• **Instructions for the task**:
Would you copy all lines in the data that contain the word "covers"?

Source records:

***

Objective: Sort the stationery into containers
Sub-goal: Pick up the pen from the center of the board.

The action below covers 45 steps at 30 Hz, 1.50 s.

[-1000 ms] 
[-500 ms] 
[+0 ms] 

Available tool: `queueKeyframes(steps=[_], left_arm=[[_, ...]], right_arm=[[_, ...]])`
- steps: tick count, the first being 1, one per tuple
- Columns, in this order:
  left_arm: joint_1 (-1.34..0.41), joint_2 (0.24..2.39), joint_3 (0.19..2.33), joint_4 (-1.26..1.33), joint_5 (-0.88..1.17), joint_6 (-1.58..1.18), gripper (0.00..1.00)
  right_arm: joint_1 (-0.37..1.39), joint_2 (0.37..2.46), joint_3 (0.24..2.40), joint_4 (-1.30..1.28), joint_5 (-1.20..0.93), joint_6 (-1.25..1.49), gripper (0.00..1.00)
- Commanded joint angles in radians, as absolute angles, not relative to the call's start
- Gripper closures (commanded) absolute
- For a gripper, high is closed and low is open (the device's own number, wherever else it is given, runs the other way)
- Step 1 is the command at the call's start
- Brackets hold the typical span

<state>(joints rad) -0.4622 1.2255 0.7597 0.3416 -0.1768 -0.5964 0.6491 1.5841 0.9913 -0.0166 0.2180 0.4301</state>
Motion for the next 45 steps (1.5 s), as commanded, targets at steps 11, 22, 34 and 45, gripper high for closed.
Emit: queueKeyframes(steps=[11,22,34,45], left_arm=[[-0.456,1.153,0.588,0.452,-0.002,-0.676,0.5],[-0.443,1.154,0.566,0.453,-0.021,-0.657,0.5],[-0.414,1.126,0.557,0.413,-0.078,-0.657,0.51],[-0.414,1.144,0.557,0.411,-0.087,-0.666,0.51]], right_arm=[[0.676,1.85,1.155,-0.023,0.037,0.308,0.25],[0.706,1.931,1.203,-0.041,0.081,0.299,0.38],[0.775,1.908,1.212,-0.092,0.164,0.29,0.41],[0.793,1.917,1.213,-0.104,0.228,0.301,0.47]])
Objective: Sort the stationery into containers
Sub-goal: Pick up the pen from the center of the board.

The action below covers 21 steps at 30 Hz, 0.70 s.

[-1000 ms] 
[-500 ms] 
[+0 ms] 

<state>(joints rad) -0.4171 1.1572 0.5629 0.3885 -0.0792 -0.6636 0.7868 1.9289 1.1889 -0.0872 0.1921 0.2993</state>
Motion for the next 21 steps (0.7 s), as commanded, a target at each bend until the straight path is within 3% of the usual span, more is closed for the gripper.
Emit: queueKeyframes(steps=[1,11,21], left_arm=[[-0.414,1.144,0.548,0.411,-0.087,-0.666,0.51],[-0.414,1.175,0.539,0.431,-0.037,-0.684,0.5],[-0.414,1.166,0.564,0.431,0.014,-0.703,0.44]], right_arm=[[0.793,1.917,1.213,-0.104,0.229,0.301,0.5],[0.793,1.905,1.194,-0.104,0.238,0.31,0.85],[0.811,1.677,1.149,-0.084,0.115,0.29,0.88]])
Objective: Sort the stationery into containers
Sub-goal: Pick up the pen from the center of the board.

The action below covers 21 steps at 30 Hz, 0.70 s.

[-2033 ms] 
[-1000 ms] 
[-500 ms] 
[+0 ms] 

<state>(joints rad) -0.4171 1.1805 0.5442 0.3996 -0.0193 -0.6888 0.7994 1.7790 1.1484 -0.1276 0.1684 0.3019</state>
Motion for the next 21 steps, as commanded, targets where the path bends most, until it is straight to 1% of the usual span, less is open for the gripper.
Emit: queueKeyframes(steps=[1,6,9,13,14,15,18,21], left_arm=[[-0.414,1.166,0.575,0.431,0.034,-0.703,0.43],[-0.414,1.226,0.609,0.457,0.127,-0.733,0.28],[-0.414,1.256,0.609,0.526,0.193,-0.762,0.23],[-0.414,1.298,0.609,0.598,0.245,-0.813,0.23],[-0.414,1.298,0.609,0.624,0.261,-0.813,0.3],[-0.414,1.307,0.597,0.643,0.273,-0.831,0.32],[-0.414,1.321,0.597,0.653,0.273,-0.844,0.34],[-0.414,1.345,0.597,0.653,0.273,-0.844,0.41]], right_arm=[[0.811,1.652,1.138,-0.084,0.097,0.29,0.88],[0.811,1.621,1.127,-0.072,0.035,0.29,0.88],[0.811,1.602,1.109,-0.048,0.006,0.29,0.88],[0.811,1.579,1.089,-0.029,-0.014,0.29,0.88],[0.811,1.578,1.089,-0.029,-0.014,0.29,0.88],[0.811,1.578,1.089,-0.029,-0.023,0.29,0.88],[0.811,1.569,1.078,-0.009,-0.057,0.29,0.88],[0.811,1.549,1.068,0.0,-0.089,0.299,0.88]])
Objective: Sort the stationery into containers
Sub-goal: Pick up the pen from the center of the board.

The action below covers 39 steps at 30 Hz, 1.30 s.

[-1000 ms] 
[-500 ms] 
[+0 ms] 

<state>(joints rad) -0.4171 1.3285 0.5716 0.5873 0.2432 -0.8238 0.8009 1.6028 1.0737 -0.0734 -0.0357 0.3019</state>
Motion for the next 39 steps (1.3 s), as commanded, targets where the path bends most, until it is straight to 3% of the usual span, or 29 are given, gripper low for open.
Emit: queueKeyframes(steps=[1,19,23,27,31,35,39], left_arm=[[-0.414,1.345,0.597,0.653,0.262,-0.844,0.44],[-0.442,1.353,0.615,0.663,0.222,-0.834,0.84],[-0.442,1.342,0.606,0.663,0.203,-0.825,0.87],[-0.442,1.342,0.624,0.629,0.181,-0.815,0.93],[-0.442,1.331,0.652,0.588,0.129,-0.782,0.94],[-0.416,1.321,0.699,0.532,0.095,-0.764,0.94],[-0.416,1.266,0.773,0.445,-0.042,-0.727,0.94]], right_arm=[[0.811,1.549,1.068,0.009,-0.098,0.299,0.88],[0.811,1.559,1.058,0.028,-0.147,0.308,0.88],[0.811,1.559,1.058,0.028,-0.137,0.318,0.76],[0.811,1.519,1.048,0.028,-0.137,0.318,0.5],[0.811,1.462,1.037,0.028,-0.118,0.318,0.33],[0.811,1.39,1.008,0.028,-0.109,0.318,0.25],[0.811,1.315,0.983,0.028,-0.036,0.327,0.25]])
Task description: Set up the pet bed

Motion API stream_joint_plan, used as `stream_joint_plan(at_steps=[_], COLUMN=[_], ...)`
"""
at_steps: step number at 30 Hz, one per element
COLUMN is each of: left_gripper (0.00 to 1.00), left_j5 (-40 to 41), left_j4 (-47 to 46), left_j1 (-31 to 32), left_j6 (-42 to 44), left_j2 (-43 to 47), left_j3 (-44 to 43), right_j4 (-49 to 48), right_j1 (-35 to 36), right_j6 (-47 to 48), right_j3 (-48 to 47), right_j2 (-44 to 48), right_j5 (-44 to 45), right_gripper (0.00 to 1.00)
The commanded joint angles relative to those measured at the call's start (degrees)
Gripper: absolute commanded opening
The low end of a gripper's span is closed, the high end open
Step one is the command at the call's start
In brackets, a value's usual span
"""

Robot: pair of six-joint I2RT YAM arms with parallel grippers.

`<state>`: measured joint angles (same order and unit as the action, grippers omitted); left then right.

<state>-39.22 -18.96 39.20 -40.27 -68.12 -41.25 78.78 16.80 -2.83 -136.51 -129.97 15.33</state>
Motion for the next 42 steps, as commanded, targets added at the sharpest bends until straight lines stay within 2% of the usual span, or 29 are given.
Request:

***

• **Result for this task**:
The action below covers 45 steps at 30 Hz, 1.50 s.
The action below covers 21 steps at 30 Hz, 0.70 s.
The action below covers 21 steps at 30 Hz, 0.70 s.
The action below covers 39 steps at 30 Hz, 1.30 s.

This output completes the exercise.